→ YOUR ASSIGNMENT
Word for word, copy each record that comes after this.

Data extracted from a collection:
════════
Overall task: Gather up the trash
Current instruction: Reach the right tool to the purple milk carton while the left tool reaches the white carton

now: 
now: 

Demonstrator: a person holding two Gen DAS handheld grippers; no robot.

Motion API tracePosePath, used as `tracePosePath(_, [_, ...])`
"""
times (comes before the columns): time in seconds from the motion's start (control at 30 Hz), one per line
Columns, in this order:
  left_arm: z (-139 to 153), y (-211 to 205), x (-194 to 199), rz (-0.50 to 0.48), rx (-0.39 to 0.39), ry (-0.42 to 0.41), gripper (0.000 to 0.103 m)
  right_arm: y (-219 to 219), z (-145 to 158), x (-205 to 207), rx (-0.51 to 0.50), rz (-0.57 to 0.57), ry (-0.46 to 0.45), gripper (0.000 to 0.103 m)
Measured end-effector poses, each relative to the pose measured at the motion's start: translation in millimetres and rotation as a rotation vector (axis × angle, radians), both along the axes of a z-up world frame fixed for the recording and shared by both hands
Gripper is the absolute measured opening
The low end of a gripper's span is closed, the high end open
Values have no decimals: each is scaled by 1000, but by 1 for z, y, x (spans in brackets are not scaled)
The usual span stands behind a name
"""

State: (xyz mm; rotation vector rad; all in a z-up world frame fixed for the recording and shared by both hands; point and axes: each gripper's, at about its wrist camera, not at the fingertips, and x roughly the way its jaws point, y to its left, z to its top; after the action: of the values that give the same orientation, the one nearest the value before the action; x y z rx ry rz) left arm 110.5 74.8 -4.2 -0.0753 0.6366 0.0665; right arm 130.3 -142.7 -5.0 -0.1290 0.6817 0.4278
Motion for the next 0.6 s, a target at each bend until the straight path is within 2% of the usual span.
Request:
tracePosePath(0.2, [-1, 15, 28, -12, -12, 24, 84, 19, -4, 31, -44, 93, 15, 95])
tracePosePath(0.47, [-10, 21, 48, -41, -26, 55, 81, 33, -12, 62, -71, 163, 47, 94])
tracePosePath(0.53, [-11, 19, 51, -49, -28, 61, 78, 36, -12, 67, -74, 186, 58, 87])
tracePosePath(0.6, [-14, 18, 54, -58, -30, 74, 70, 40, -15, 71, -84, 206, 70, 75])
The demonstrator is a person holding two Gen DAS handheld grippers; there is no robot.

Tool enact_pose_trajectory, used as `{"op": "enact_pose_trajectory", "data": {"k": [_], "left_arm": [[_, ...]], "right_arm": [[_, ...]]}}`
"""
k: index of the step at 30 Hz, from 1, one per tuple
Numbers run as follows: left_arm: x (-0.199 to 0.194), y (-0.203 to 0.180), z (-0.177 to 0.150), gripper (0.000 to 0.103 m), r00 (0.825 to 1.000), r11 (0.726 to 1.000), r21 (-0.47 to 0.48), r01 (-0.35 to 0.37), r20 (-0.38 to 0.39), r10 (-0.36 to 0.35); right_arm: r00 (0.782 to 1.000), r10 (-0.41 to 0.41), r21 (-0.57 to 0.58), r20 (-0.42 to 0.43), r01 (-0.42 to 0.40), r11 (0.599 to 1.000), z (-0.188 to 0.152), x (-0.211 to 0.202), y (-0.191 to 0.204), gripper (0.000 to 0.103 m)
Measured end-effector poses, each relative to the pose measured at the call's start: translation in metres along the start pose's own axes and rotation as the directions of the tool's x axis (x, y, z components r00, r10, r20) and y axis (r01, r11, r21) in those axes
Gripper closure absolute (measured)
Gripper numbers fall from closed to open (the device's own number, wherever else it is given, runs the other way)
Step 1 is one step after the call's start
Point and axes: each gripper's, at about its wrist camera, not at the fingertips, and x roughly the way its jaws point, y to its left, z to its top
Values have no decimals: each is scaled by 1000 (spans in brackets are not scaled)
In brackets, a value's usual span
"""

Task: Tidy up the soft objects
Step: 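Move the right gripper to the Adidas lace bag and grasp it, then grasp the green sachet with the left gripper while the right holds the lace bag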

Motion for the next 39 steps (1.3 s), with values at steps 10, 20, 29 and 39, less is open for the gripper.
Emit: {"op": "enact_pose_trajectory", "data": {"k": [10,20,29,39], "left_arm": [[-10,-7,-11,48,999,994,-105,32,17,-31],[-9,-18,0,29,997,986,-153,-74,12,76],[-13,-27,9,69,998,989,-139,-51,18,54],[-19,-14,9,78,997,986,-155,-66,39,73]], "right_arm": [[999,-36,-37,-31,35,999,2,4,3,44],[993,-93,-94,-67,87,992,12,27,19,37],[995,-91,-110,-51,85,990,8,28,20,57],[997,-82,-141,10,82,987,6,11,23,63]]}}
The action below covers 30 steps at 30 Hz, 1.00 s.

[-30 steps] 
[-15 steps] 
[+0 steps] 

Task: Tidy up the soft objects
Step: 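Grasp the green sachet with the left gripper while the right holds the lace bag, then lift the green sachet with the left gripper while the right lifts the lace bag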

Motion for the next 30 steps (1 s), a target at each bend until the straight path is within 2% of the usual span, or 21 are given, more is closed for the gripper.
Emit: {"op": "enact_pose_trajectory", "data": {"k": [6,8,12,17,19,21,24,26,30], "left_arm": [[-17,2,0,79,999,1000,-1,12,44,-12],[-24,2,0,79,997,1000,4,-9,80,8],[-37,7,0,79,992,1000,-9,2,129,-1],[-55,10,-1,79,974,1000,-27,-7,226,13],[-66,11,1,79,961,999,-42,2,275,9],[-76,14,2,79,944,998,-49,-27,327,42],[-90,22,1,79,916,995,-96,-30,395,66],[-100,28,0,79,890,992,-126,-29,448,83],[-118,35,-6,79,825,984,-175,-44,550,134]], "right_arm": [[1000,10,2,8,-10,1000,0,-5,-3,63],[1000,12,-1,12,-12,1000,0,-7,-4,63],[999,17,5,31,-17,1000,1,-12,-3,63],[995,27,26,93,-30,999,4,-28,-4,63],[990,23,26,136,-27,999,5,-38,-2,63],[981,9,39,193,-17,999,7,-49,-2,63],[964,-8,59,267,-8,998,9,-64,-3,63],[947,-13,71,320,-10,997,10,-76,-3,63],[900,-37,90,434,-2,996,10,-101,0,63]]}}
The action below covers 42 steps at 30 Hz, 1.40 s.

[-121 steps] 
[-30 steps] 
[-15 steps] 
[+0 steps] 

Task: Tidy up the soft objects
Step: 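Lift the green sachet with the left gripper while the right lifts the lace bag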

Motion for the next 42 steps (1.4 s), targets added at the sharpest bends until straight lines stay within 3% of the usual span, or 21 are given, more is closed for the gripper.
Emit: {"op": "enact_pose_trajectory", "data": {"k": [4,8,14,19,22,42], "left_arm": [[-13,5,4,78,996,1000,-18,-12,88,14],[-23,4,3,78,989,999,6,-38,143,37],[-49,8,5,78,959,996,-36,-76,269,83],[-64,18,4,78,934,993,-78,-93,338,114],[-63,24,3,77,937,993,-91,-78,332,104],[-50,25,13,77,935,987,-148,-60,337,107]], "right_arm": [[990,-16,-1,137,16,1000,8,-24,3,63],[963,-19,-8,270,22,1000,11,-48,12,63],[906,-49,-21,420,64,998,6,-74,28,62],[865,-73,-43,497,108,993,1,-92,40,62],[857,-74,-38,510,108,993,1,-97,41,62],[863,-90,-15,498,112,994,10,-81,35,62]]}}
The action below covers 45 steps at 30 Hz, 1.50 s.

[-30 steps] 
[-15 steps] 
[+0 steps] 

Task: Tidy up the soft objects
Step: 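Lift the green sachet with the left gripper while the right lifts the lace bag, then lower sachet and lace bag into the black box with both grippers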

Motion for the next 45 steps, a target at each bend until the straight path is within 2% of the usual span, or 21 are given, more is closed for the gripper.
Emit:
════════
→ PROBLEM SOLUTION
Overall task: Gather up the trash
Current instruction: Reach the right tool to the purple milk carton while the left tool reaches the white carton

now: 
now: 

Demonstrator: a person holding two Gen DAS handheld grippers; no robot.

Motion API tracePosePath, used as `tracePosePath(_, [_, ...])`
"""
times (comes before the columns): time in seconds from the motion's start (control at 30 Hz), one per line
Columns, in this order:
  left_arm: z (-139 to 153), y (-211 to 205), x (-194 to 199), rz (-0.50 to 0.48), rx (-0.39 to 0.39), ry (-0.42 to 0.41), gripper (0.000 to 0.103 m)
  right_arm: y (-219 to 219), z (-145 to 158), x (-205 to 207), rx (-0.51 to 0.50), rz (-0.57 to 0.57), ry (-0.46 to 0.45), gripper (0.000 to 0.103 m)
Measured end-effector poses, each relative to the pose measured at the motion's start: translation in millimetres and rotation as a rotation vector (axis × angle, radians), both along the axes of a z-up world frame fixed for the recording and shared by both hands
Gripper is the absolute measured opening
The low end of a gripper's span is closed, the high end open
Values have no decimals: each is scaled by 1000, but by 1 for z, y, x (spans in brackets are not scaled)
The usual span stands behind a name
"""

State: (xyz mm; rotation vector rad; all in a z-up world frame fixed for the recording and shared by both hands; point and axes: each gripper's, at about its wrist camera, not at the fingertips, and x roughly the way its jaws point, y to its left, z to its top; after the action: of the values that give the same orientation, the one nearest the value before the action; x y z rx ry rz) left arm 110.5 74.8 -4.2 -0.0753 0.6366 0.0665; right arm 130.3 -142.7 -5.0 -0.1290 0.6817 0.4278
Motion for the next 0.6 s, a target at each bend until the straight path is within 2% of the usual span.
Request:
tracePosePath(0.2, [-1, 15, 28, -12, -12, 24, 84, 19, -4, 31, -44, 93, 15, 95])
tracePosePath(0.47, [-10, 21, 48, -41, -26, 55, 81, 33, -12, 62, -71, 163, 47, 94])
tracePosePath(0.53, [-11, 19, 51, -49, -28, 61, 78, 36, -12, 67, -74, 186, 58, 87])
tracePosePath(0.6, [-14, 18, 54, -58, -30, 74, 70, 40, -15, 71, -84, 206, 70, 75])
The demonstrator is a person holding two Gen DAS handheld grippers; there is no robot.

Tool enact_pose_trajectory, used as `{"op": "enact_pose_trajectory", "data": {"k": [_], "left_arm": [[_, ...]], "right_arm": [[_, ...]]}}`
"""
k: index of the step at 30 Hz, from 1, one per tuple
Numbers run as follows: left_arm: x (-0.199 to 0.194), y (-0.203 to 0.180), z (-0.177 to 0.150), gripper (0.000 to 0.103 m), r00 (0.825 to 1.000), r11 (0.726 to 1.000), r21 (-0.47 to 0.48), r01 (-0.35 to 0.37), r20 (-0.38 to 0.39), r10 (-0.36 to 0.35); right_arm: r00 (0.782 to 1.000), r10 (-0.41 to 0.41), r21 (-0.57 to 0.58), r20 (-0.42 to 0.43), r01 (-0.42 to 0.40), r11 (0.599 to 1.000), z (-0.188 to 0.152), x (-0.211 to 0.202), y (-0.191 to 0.204), gripper (0.000 to 0.103 m)
Measured end-effector poses, each relative to the pose measured at the call's start: translation in metres along the start pose's own axes and rotation as the directions of the tool's x axis (x, y, z components r00, r10, r20) and y axis (r01, r11, r21) in those axes
Gripper closure absolute (measured)
Gripper numbers fall from closed to open (the device's own number, wherever else it is given, runs the other way)
Step 1 is one step after the call's start
Point and axes: each gripper's, at about its wrist camera, not at the fingertips, and x roughly the way its jaws point, y to its left, z to its top
Values have no decimals: each is scaled by 1000 (spans in brackets are not scaled)
In brackets, a value's usual span
"""

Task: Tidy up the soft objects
Step: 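Move the right gripper to the Adidas lace bag and grasp it, then grasp the green sachet with the left gripper while the right holds the lace bag
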
Motion for the next 39 steps (1.3 s), with values at steps 10, 20, 29 and 39, less is open for the gripper.
Emit: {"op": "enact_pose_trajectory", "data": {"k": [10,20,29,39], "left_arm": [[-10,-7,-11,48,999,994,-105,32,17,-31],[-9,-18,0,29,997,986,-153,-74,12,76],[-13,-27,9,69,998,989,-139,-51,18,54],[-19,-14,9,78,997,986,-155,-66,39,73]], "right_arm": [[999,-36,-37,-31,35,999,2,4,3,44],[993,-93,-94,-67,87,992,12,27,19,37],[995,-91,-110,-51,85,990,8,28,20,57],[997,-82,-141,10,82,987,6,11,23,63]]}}
The action below covers 30 steps at 30 Hz, 1.00 s.

[-30 steps] 
[-15 steps] 
[+0 steps] 

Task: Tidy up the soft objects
Step: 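Grasp the green sachet with the left gripper while the right holds the lace bag, then lift the green sachet with the left gripper while the right lifts the lace bag
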
Motion for the next 30 steps (1 s), a target at each bend until the straight path is within 2% of the usual span, or 21 are given, more is closed for the gripper.
Emit: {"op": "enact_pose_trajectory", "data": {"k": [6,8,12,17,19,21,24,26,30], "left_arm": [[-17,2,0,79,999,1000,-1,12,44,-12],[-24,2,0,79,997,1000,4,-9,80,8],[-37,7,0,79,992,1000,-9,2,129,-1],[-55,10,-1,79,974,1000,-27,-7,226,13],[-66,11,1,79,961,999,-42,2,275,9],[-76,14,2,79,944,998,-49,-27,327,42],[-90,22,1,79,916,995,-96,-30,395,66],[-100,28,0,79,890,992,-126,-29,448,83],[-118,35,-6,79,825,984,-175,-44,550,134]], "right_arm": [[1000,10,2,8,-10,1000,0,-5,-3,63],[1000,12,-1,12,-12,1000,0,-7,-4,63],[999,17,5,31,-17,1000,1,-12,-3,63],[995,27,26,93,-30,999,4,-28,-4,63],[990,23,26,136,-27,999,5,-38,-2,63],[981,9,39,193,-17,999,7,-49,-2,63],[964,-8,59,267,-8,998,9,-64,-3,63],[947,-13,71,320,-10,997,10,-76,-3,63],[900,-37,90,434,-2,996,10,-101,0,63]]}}
The action below covers 42 steps at 30 Hz, 1.40 s.

[-121 steps] 
[-30 steps] 
[-15 steps] 
[+0 steps] 

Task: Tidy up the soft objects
Step: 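Lift the green sachet with the left gripper while the right lifts the lace bag
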
Motion for the next 42 steps (1.4 s), targets added at the sharpest bends until straight lines stay within 3% of the usual span, or 21 are given, more is closed for the gripper.
Emit: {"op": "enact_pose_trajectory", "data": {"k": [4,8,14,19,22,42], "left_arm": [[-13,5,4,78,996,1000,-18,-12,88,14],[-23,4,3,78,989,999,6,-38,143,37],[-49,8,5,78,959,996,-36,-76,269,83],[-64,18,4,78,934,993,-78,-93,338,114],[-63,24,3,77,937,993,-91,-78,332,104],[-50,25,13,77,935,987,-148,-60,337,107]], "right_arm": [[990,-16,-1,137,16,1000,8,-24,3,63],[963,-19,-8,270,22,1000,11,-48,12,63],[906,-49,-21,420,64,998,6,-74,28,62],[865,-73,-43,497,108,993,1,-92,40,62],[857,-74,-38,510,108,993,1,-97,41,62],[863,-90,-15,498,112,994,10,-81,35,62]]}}
The action below covers 45 steps at 30 Hz, 1.50 s.

[-30 steps] 
[-15 steps] 
[+0 steps] 

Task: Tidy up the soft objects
Step: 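Lift the green sachet with the left gripper while the right lifts the lace bag, then lower sachet and lace bag into the black box with both grippers
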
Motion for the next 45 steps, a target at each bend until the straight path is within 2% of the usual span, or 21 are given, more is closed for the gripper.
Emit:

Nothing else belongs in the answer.